Grammars of Formal Uncertainty
PCFG-based uncertainty quantification for programs. Extracts probabilistic context-free grammars from source code and computes entropy metrics.
Install
Or with Docker:
Quick Start
Python API
from grammar_uncertainty import GrammarAnalyzer result = GrammarAnalyzer(grammar="smtlib").analyze("/path/to/programs") print(result.uncertainty.grammar_entropy, result.uncertainty.perplexity)
CLI
# Setup grammar (downloads ANTLR grammar and generates parser) grammar-uncertainty setup smtlib # Analyze a folder of programs grammar-uncertainty analyze ./programs --grammar smtlib --output results.json # Start the API server grammar-uncertainty serve --port 8000
Docker
# Run CLI commands docker compose run --rm grammar-uncertainty grammar-uncertainty analyze /data/samplesmtfolder --grammar smtlib # Start API server docker compose up
Experiments
Run uncertainty metric evaluation on SMT datasets:
# List available datasets docker compose run --rm grammar-uncertainty python -m experiments list-datasets smtlogs # Run analysis on a dataset docker compose run --rm grammar-uncertainty python -m experiments run smtlogs/ProofWriter/03-mini/200-100/o3-mini-200-100
See experiments/README.md for details.
Supported Grammars
| Grammar | Extensions | Setup |
|---|---|---|
| smtlib | .smt2, .smt | grammar-uncertainty setup smtlib |
| prolog | .pl, .prolog | grammar-uncertainty setup prolog |
Extensible to any ANTLR v4 grammar.
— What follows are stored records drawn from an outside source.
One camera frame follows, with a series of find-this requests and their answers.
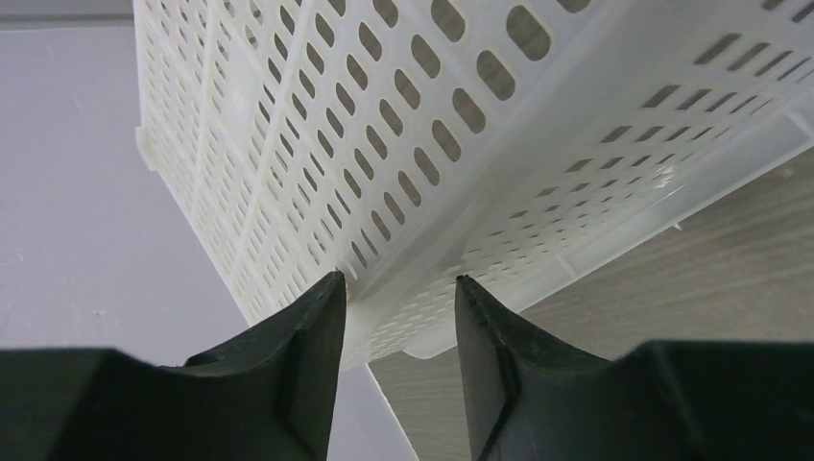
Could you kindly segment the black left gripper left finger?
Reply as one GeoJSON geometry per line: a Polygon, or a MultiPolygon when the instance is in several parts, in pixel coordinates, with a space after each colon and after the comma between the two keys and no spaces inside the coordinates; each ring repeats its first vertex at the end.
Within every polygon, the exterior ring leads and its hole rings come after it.
{"type": "Polygon", "coordinates": [[[5,460],[324,460],[347,312],[333,271],[180,366],[112,348],[1,353],[5,460]]]}

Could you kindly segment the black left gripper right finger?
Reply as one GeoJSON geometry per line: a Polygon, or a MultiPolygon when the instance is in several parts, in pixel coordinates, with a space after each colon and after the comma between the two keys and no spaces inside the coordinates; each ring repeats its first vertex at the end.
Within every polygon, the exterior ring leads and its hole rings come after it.
{"type": "Polygon", "coordinates": [[[607,360],[456,280],[475,460],[809,460],[809,343],[645,342],[607,360]]]}

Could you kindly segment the white perforated plastic basket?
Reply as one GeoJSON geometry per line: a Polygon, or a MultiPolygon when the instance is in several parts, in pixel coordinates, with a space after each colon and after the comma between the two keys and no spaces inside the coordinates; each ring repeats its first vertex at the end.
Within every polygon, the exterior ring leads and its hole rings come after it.
{"type": "Polygon", "coordinates": [[[137,146],[250,324],[347,281],[342,364],[456,342],[813,144],[809,1],[137,1],[137,146]]]}

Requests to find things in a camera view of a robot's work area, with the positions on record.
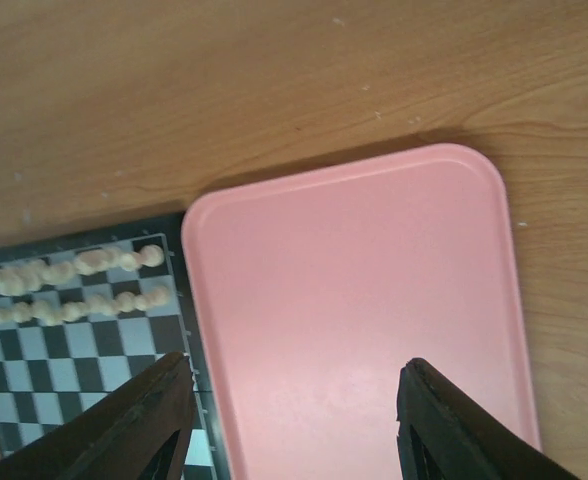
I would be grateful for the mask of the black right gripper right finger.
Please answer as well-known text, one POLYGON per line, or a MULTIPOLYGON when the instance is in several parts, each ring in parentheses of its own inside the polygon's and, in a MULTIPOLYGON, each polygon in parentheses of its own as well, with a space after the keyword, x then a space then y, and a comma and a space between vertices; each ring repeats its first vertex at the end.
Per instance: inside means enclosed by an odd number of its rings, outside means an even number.
POLYGON ((405 479, 574 479, 422 358, 400 372, 397 446, 405 479))

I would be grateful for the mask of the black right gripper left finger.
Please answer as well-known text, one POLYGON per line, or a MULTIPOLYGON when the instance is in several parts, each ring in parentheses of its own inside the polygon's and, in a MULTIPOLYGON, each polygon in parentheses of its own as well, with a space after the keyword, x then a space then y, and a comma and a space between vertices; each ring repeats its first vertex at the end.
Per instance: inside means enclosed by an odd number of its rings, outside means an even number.
POLYGON ((195 413, 189 360, 169 353, 0 460, 0 479, 180 479, 195 413))
Implement GrammarHandler in src/grammar_uncertainty/grammars/.
Metrics
- Grammar Entropy: Shannon entropy of the PCFG
- Perplexity: Exponential of cross-entropy
- NSUI: Normalized Syntactic Uncertainty Index
- KL Divergence: Distance from uniform distribution
- Rényi Entropy: Generalized entropy (α-parameterized)
API
curl -X POST localhost:8000/analyze \ -H "Content-Type: application/json" \ -d '{"folder_path": "/data/programs", "grammar": "smtlib"}'
| Endpoint | Method | Description |
|---|---|---|
| /analyze | POST | Analyze programs |
| /grammars | GET | List grammars |
| /setup | POST | Setup grammar |
| /health | GET | Health check |
Citation
@inproceedings{ ganguly2025grammars, title={Grammars of Formal Uncertainty: When to Trust {LLM}s in Automated Reasoning Tasks}, author={Debargha Ganguly and Vikash Singh and Sreehari Sankar and Biyao Zhang and Xuecen Zhang and Srinivasan Iyengar and Xiaotian Han and Amit Sharma and Shivkumar Kalyanaraman and Vipin Chaudhary}, booktitle={The Thirty-ninth Annual Conference on Neural Information Processing Systems}, year={2025}, url={https://openreview.net/forum?id=QfKpJ00t2L} }
License
MIT